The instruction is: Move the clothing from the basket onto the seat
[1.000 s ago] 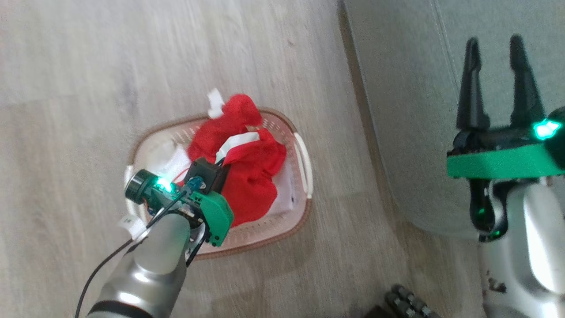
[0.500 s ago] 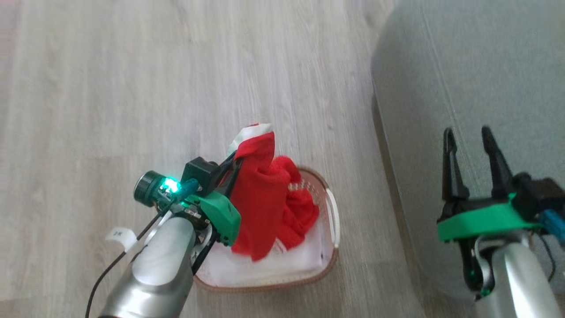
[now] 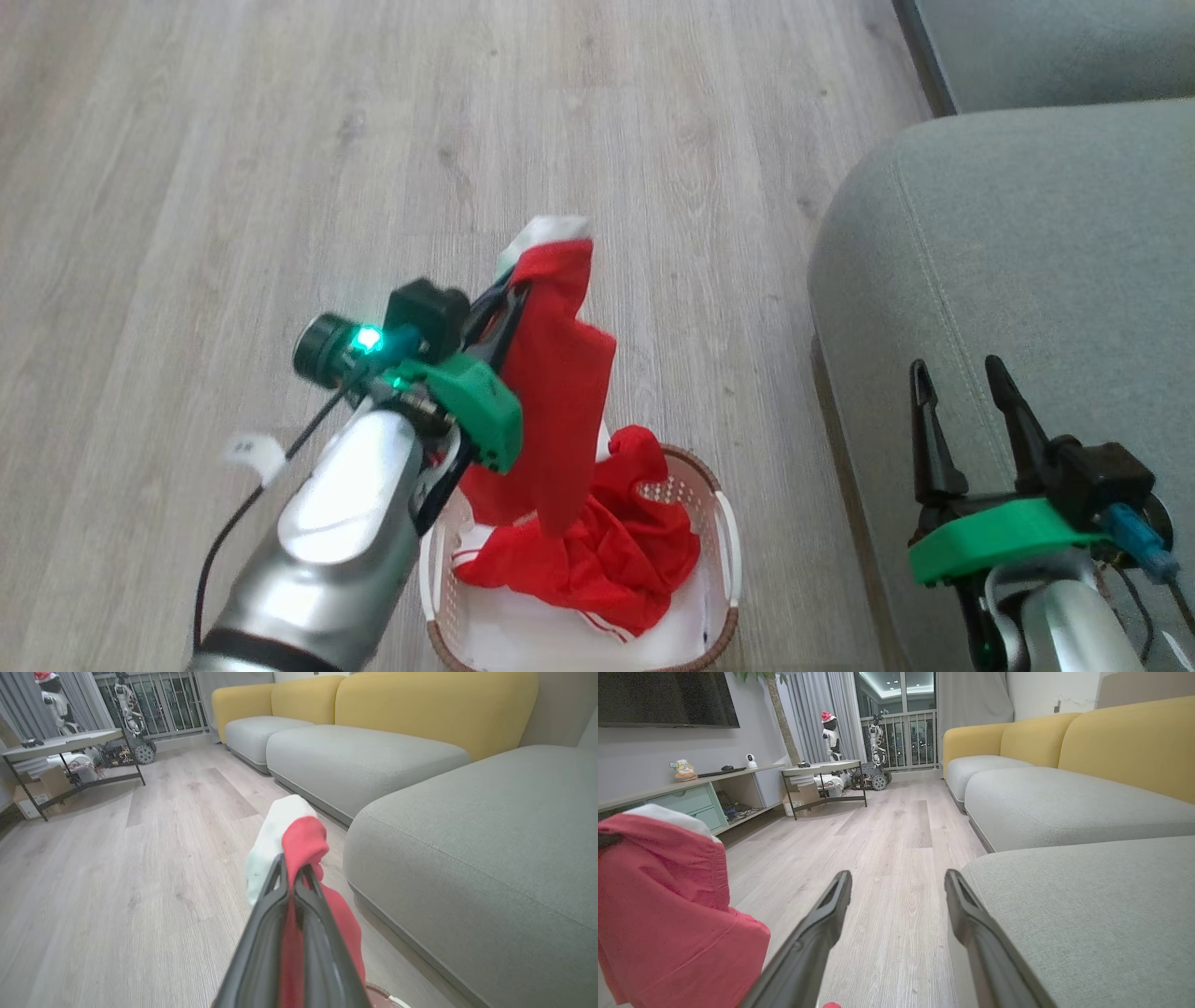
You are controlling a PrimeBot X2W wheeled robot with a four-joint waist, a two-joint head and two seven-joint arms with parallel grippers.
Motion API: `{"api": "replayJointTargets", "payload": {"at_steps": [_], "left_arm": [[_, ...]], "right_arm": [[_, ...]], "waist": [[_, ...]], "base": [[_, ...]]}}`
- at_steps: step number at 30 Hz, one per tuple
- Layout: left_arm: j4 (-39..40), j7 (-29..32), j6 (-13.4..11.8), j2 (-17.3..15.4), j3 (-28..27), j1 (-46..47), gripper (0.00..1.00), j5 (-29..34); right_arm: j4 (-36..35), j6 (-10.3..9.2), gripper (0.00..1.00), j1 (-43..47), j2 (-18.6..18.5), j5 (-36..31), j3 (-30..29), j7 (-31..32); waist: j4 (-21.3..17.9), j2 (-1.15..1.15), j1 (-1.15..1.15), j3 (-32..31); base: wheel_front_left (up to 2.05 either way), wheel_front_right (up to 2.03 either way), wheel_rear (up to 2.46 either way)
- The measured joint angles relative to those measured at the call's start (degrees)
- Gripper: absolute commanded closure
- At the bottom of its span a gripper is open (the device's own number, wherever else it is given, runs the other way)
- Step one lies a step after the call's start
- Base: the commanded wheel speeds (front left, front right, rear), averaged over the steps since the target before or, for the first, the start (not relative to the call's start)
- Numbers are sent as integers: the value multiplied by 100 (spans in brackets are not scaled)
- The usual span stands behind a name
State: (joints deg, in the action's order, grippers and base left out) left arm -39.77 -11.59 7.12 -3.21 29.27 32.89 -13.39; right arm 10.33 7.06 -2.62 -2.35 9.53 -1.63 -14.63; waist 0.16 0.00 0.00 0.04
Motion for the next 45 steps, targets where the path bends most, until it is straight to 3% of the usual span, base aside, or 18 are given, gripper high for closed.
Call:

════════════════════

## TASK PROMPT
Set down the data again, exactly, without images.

## FINAL ANSWER
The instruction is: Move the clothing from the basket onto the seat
[1.000 s ago] 
[0.500 s ago] 
[now] 
You are controlling a PrimeBot X2W wheeled robot with a four-joint waist, a two-joint head and two seven-joint arms with parallel grippers.
Motion API: `{"api": "replayJointTargets", "payload": {"at_steps": [_], "left_arm": [[_, ...]], "right_arm": [[_, ...]], "waist": [[_, ...]], "base": [[_, ...]]}}`
- at_steps: step number at 30 Hz, one per tuple
- Layout: left_arm: j4 (-39..40), j7 (-29..32), j6 (-13.4..11.8), j2 (-17.3..15.4), j3 (-28..27), j1 (-46..47), gripper (0.00..1.00), j5 (-29..34); right_arm: j4 (-36..35), j6 (-10.3..9.2), gripper (0.00..1.00), j1 (-43..47), j2 (-18.6..18.5), j5 (-36..31), j3 (-30..29), j7 (-31..32); waist: j4 (-21.3..17.9), j2 (-1.15..1.15), j1 (-1.15..1.15), j3 (-32..31); base: wheel_front_left (up to 2.05 either way), wheel_front_right (up to 2.03 either way), wheel_rear (up to 2.46 either way)
- The measured joint angles relative to those measured at the call's start (degrees)
- Gripper: absolute commanded closure
- At the bottom of its span a gripper is open (the device's own number, wherever else it is given, runs the other way)
- Step one lies a step after the call's start
- Base: the commanded wheel speeds (front left, front right, rear), averaged over the steps since the target before or, for the first, the start (not relative to the call's start)
- Numbers are sent as integers: the value multiplied by 100 (spans in brackets are not scaled)
- The usual span stands behind a name
State: (joints deg, in the action's order, grippers and base left out) left arm -39.77 -11.59 7.12 -3.21 29.27 32.89 -13.39; right arm 10.33 7.06 -2.62 -2.35 9.53 -1.63 -14.63; waist 0.16 0.00 0.00 0.04
Motion for the next 45 steps, targets where the path bends most, until it is straight to 3% of the usual span, base aside, or 18 are given, gripper high for closed.
Call:

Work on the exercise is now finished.